- _Activity_
Please transcribe the data that follows, keeping every line exact.

- _Data shown_

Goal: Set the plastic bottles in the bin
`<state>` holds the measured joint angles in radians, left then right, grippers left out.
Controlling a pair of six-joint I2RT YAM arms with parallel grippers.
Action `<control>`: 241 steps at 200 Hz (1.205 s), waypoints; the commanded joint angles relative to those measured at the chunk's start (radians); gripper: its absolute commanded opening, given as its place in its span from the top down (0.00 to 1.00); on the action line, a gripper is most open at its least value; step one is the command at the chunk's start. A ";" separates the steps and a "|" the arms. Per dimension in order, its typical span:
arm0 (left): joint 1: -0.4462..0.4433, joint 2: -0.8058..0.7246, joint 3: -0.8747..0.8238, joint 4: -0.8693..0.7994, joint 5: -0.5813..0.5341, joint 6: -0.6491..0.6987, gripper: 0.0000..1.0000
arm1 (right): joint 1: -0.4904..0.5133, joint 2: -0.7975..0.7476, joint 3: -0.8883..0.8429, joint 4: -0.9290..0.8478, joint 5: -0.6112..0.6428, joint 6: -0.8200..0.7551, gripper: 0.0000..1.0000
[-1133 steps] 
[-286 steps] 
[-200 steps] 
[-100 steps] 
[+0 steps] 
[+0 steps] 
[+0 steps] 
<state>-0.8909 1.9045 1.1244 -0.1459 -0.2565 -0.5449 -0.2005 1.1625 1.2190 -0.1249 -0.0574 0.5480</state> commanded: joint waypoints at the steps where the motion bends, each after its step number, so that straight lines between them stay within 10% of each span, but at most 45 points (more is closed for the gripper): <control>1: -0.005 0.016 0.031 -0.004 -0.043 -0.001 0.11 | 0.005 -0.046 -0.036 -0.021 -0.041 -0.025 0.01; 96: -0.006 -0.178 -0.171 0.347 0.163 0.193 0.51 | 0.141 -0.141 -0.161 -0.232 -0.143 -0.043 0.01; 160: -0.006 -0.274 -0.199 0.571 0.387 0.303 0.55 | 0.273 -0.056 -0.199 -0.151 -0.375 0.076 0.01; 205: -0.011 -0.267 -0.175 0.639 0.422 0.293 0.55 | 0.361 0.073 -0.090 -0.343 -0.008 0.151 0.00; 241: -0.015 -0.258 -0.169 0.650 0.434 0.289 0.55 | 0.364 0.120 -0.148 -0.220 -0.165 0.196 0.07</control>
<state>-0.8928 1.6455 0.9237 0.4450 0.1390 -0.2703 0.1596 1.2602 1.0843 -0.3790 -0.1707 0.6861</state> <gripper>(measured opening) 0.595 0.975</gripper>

- _Response for this exercise_
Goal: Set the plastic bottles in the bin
`<state>` holds the measured joint angles in radians, left then right, grippers left out.
Controlling a pair of six-joint I2RT YAM arms with parallel grippers.
Action `<control>`: 241 steps at 200 Hz (1.205 s), waypoints; the commanded joint angles relative to those measured at the chunk's start (radians); gripper: its absolute commanded opening, given as its place in its span from the top down (0.00 to 1.00); on the action line, a gripper is most open at its least value; step one is the command at the chunk's start. A ";" separates the steps and a "|" the arms. Per dimension in order, its typical span:
arm0 (left): joint 1: -0.4462..0.4433, joint 2: -0.8058..0.7246, joint 3: -0.8747..0.8238, joint 4: -0.8693..0.7994, joint 5: -0.5813..0.5341, joint 6: -0.6491..0.6987, gripper: 0.0000..1.0000
arm1 (right): joint 1: -0.4904..0.5133, joint 2: -0.7975..0.7476, joint 3: -0.8883..0.8429, joint 4: -0.9290..0.8478, joint 5: -0.6112..0.6428, joint 6: -0.8200..0.7551, gripper: 0.0000..1.0000
[-1133 steps] 
[-286 steps] 
[-200 steps] 
[-100 steps] 
[+0 steps] 
[+0 steps] 
[+0 steps] 
<state>-0.8909 1.9045 1.1244 -0.1459 -0.2565 -0.5449 -0.2005 1.1625 1.2190 -0.1249 -0.0574 0.5480</state> commanded: joint waypoints at the steps where the motion bends, each after its step number, so that straight lines between them stay within 10% of each span, but at most 45 points (more is closed for the gripper): <control>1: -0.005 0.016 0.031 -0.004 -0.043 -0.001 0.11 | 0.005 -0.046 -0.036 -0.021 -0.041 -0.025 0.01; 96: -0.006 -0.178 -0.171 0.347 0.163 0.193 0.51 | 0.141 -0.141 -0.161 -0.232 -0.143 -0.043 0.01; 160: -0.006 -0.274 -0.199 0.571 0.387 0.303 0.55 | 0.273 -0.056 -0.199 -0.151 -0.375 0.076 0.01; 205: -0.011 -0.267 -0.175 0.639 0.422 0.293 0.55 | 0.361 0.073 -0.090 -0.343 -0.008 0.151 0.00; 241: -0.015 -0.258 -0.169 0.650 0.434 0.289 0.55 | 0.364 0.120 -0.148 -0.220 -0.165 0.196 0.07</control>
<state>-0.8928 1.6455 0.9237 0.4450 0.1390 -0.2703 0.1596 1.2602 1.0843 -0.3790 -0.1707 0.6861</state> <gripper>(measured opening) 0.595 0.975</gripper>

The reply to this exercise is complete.